See x86.lol for blog posts about this setup:

  1. Immutable Systems: NixOS + systemd-repart + systemd-sysupdate
  2. Immutable Systems: Cross-Compiling for RISC-V using Flakes

For a more recent implementation exploring the same problem space, also check out the this NixOS appliance images demo by Applicative Systems.
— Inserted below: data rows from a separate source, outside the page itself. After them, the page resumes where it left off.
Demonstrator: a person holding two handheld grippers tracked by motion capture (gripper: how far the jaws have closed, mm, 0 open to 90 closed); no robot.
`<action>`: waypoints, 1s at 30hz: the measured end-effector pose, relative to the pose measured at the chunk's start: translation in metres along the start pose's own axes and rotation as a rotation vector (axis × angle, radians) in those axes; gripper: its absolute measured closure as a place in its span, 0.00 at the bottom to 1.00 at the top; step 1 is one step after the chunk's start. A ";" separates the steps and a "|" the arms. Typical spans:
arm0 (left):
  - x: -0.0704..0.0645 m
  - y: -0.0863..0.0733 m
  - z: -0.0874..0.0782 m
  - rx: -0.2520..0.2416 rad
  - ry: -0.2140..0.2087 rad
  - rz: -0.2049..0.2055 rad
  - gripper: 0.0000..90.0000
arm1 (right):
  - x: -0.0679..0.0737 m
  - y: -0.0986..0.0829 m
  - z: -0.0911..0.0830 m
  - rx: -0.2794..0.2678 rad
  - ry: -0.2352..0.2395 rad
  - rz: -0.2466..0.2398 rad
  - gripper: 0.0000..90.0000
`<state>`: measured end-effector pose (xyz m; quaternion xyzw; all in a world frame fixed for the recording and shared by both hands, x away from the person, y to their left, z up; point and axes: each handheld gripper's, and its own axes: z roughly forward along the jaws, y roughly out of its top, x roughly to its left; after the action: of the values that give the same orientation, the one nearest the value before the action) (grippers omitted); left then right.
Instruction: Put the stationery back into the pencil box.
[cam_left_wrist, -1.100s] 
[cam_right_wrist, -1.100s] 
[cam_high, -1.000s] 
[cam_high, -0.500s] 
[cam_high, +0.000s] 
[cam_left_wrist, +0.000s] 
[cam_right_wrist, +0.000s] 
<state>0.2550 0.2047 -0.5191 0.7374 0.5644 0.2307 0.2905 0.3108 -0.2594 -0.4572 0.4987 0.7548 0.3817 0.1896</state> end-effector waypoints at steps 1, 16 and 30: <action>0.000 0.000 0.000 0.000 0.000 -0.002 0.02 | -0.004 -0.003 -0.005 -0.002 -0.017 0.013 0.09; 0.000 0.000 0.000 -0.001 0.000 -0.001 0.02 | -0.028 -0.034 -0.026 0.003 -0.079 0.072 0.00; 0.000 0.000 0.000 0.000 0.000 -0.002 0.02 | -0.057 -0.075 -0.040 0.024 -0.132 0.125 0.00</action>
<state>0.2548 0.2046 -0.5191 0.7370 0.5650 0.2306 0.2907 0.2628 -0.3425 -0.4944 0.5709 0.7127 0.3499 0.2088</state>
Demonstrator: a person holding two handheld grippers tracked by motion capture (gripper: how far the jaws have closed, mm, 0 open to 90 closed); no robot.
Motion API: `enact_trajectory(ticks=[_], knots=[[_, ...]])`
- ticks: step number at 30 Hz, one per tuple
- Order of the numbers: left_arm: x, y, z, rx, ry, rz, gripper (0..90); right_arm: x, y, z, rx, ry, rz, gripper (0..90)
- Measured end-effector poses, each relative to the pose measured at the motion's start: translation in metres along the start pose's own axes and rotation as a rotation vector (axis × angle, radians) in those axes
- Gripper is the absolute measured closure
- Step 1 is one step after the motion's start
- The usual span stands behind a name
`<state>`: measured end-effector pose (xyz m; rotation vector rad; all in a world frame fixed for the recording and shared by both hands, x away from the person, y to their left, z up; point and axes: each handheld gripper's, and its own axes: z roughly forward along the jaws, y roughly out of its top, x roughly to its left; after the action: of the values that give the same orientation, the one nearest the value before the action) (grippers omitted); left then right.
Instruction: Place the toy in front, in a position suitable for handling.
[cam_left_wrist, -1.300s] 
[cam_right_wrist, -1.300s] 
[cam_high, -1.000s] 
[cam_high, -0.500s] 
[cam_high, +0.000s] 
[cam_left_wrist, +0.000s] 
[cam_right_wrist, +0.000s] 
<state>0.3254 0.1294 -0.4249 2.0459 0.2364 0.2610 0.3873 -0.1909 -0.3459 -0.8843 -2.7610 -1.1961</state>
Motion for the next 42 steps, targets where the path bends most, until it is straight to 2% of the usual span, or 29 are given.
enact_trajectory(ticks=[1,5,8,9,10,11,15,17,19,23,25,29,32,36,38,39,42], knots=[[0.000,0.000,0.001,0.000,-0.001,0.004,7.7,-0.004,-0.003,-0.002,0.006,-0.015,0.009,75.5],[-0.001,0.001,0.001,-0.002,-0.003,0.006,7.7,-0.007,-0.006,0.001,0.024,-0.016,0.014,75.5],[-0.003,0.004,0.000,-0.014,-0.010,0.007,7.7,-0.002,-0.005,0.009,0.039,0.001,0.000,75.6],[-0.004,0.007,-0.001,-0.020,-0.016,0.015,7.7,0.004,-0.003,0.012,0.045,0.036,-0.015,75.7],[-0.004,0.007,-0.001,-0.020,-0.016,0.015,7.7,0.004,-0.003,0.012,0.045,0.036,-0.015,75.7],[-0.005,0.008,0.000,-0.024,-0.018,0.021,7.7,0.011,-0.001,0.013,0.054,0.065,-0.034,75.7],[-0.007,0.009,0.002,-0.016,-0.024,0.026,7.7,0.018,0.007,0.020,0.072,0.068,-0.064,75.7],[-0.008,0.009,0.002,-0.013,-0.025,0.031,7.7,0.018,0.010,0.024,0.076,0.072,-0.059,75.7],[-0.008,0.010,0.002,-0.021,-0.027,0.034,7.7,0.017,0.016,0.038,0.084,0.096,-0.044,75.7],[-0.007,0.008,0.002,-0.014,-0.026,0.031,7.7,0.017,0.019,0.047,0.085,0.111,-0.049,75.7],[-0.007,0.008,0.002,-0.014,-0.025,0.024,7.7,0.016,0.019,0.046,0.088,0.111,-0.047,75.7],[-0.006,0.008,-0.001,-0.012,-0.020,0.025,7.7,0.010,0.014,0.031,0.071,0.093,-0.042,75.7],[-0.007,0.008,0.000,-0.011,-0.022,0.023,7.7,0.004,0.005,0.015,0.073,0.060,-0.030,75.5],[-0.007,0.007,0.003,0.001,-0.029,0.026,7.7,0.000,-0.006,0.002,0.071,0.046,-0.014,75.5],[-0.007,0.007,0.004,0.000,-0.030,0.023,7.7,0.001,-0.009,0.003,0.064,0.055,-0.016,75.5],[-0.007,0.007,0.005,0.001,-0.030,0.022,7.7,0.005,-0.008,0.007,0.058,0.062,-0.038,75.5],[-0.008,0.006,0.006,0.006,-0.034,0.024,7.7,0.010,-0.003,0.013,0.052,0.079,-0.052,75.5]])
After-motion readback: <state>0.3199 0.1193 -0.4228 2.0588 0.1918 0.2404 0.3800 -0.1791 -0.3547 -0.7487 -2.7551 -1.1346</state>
How to Build the System Image

You need Nix with enabled Flakes. After that, you can build the disk image:

$ nix build .

After the build process, there will be a QEMU disk image disk.qcow2 in result/.

Running the Demo

You can boot result/disk.qcow2 produced in the previous step in any virtualization solution that supports UEFI. For simplicity, you can enter a development shell and boot it with the convenience script qemu-efi:

# This will take some time, because it compiles quite a bunch of stuff for
# RISC-V and ARM AArch64.
$ nix develop

$ qemu-efi x86_64 result/disk.qcow2

Experimenting with the Demo

Once you have the demo running, you can see systemd-sysupdate and sysupdate-repart in action:

(I have removed parts of the console output for readability.)

# List the update files.
% ls -lh /var/updates/
total 324M
-r--r--r-- 1 root root  43M Aug 11 15:47 appliance_18.efi.xz
-r--r--r-- 1 root root 282M Aug 11 15:47 store_18.img.xz

# See that systemd-sysupdate has found an update.
% systemd-sysupdate
  VERSION INSTALLED AVAILABLE ASSESSMENT
↻ 18                    ✓     candidate
● 17          ✓               current

# Apply the update.
% systemd-sysupdate update
Selected update '18' for install.
Making room for 1 updates…
Removed no instances.
⤵️ Acquiring /var/updates/appliance_18.efi.xz → /boot/EFI/Linux/appliance_18.efi...
Importing '/var/updates/appliance_18.efi.xz', saving as '/boot/EFI/Linux/.#sysupdateappliance_18.efifce0abb2fdba79a5'.
[...]
Successfully acquired '/var/updates/appliance_18.efi.xz'.
⤵️ Acquiring /var/updates/store_18.img.xz → /proc/self/fd/3p2...
Importing '/var/updates/store_18.img.xz', saving at offset 269484032 in '/dev/sda'.
[...]
Successfully acquired '/var/updates/store_18.img.xz'.
Successfully installed '/var/updates/appliance_18.efi.xz' (regular-file) as '/boot/EFI/Linux/appliance_18.efi' (regular-file).
Successfully installed '/var/updates/store_18.img.xz' (regular-file) as '/proc/self/fd/3p2' (partition).
✨ Successfully installed update '18'.

# Reboot into the new version.
% reboot

Once the system is back up, you can remove the last version. This would also happen automatically when the next version is installed.

% systemd-sysupdate vacuum -m 1

Looking at the partition layout using parted before and after the update is also interesting!